What is expected:
The records that follow need to be printed exactly. Leave out each image.

Recorded data:
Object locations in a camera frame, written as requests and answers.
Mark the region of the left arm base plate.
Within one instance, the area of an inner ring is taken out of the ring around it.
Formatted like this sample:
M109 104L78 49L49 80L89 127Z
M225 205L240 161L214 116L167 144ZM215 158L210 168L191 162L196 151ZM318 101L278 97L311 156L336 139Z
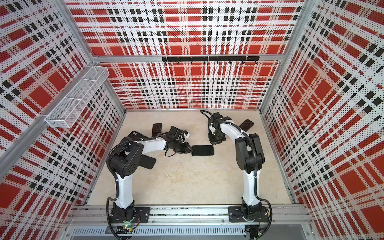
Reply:
M149 207L128 207L127 209L122 209L118 206L113 206L110 213L110 222L112 224L122 224L122 223L133 223L138 222L147 223L150 216Z

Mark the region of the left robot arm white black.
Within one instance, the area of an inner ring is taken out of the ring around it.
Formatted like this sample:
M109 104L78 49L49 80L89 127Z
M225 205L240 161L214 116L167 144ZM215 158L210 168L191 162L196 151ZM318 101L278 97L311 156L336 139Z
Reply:
M189 154L192 147L187 142L190 134L174 126L166 133L152 138L123 138L107 156L107 168L116 183L116 197L112 199L116 208L126 210L134 205L133 175L138 167L151 169L153 161L143 155L155 151L173 150L175 154Z

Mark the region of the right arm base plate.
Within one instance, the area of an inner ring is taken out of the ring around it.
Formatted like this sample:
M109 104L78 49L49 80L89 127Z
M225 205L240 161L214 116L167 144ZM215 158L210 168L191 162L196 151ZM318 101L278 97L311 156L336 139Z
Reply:
M270 220L268 209L264 206L228 207L228 215L231 223L267 223Z

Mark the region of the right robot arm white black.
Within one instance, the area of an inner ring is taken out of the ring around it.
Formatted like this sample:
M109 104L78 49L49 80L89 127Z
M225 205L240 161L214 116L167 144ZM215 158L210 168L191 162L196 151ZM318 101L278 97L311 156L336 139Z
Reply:
M260 175L265 155L261 140L257 134L249 134L237 126L231 118L220 113L201 110L208 119L208 136L212 145L221 144L229 137L235 143L236 162L243 172L244 191L242 203L234 218L245 222L271 222L272 206L260 197Z

Your response:
Object locations in a camera frame, written as requests and answers.
Mark the region of the left arm base plate.
Within one instance, the area of an inner ring is taken out of the ring around it.
Formatted like this sample:
M109 104L78 49L49 80L89 127Z
M225 205L240 161L214 116L167 144ZM215 158L210 168L191 162L196 151ZM318 101L278 97L311 156L336 139Z
Reply:
M149 207L128 207L127 209L122 209L118 206L113 206L110 213L110 222L112 224L122 224L122 223L133 223L138 222L147 223L150 216Z

Mark the region of the left robot arm white black.
Within one instance, the area of an inner ring is taken out of the ring around it.
Formatted like this sample:
M109 104L78 49L49 80L89 127Z
M225 205L240 161L214 116L167 144ZM215 158L210 168L191 162L196 151ZM318 101L278 97L311 156L336 139Z
Reply:
M189 154L192 147L187 142L190 134L174 126L166 133L152 138L123 138L107 156L107 168L116 183L116 197L112 199L116 208L126 210L134 205L133 175L138 167L151 169L153 161L143 155L155 151L173 150L175 154Z

Mark the region of the right arm base plate.
Within one instance, the area of an inner ring is taken out of the ring around it.
Formatted like this sample:
M109 104L78 49L49 80L89 127Z
M225 205L240 161L214 116L167 144ZM215 158L210 168L191 162L196 151ZM318 101L278 97L311 156L336 139Z
Reply:
M270 220L268 209L264 206L228 207L228 215L231 223L267 223Z

Mark the region of the right robot arm white black.
Within one instance, the area of an inner ring is taken out of the ring around it.
Formatted like this sample:
M109 104L78 49L49 80L89 127Z
M225 205L240 161L214 116L167 144ZM215 158L210 168L191 162L196 151ZM318 101L278 97L311 156L336 139Z
Reply:
M260 175L265 155L261 140L257 134L249 134L237 126L231 118L220 113L201 110L208 119L208 136L212 145L221 144L229 137L235 143L236 162L243 172L244 191L242 203L234 218L245 222L271 222L272 206L260 197Z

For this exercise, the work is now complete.